Presentation on theme: "Lim Kim San. Introduction He put a roof over our nation. If not for Lim Kim San, there would be few subsidised flats. Back in the late 1950s, he went."— Presentation transcript:
Introduction He put a roof over our nation. If not for Lim Kim San, there would be few subsidised flats. Back in the late 1950s, he went to Upper Nanking Street to look at the state of housing for the poor. Prime Minister Lee Kuan Yew had just asked him to help solve the housing problem. He was shocked by what he saw. Beneath a staircase of a shophouse, a man lay on a single plank, covered with a red blanket. That space was the mans home, and he was paying rent for it. He asked him if he was sick, and the man replied: I am covering myself out of respect for you. I am only wearing underpants. My brother is wearing my trousers. he entered a dark and damp three-storey shophouse that had one lavatory and two bathrooms. Two hundred people were living there. He thought: It is an inhuman and degrading existence. I really must help these people. So, when PM Lee asked him to head the Housing and Development board, he agreed. And he chose to do it for free. Many years later, thinking back, he said :It was a case of fools rushing in where angels fear to tread. But when you are young, you feel everything is possible. This businessman from a well-to-do merchant family felt deeply for the poor.

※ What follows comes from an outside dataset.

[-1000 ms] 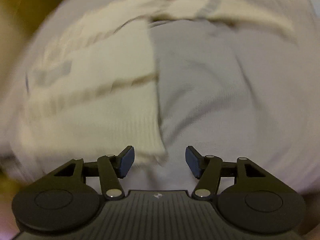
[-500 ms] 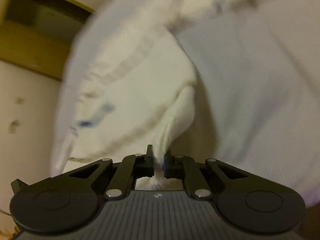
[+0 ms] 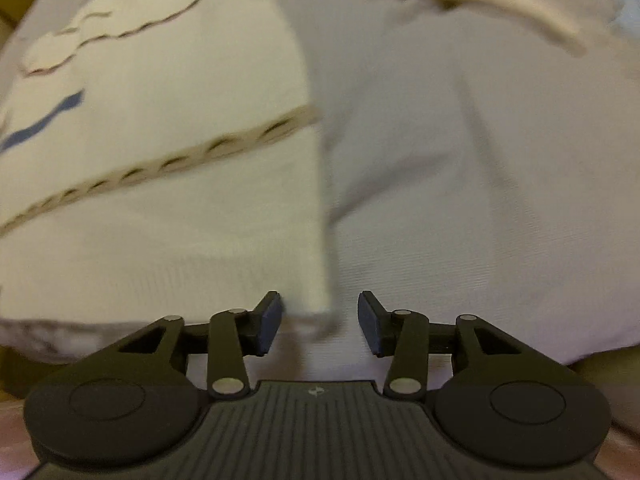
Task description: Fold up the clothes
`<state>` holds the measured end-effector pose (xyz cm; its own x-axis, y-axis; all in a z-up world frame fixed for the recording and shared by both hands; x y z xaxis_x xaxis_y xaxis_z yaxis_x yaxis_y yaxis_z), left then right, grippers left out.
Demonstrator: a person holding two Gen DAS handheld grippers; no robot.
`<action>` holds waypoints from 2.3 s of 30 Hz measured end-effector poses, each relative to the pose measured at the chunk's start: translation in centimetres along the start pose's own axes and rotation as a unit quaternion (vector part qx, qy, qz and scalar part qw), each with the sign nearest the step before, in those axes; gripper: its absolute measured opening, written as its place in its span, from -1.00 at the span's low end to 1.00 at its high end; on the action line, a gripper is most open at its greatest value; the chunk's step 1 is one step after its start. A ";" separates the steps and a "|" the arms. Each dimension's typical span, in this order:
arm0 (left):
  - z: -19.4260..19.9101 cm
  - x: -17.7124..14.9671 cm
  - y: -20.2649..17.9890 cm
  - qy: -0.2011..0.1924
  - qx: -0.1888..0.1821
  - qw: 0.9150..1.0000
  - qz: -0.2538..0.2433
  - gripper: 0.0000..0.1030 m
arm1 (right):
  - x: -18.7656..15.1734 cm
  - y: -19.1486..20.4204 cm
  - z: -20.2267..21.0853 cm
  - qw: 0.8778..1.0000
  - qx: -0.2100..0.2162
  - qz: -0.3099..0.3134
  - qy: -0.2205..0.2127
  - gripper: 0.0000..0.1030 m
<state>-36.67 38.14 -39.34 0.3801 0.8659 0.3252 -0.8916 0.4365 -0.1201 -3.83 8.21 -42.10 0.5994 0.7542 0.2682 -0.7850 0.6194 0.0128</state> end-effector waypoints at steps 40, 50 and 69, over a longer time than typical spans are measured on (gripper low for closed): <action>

History(1) He was born in Singapore on 30 Nov 1916.His parents were from Sumatra and he was the eldest of six children (four girls, two boys). He lived with his extended family in a bungalow on River Valley Road, which was then a rubber estate. For some time he was the only boy among all the children, and by his own admission was "thoroughly spoilt". Although there was a private school near the family home, he went to Oldham Hall School and then to Anglo-Chinese School. He was a late starter as a bout of malaria had kept him home. He went on to Raffles College. He had hopes of becoming a lawyer, and wanted to go to the United Kingdom to further his studies but his father could not afford it. When Raffles College set up the Department of Economics, he enrolled. After graduation, he filled in time as a pump attendant at his father's petrol station on Shenton Way before joining a sago-making factory, which he later took over. He invented a machine that made the production of sago pearls less labour intensive, which helped him make his first million dollars when he was 34. He later served on the Board of Directors of the United Chinese Bank (now called United Overseas Bank). In 1959, after the People's Action Party won the general elections, he was appointed a member of the Public Service Commission. He subsequently volunteered as Chairman of the HDB. He wanted to be a volunteer partly because he had his own business and felt it ould not be fair to draw a salary. He remained a volunteer until 1963 when he became a minister. He held various portfolios, from National Development and Education to Finance and Environment.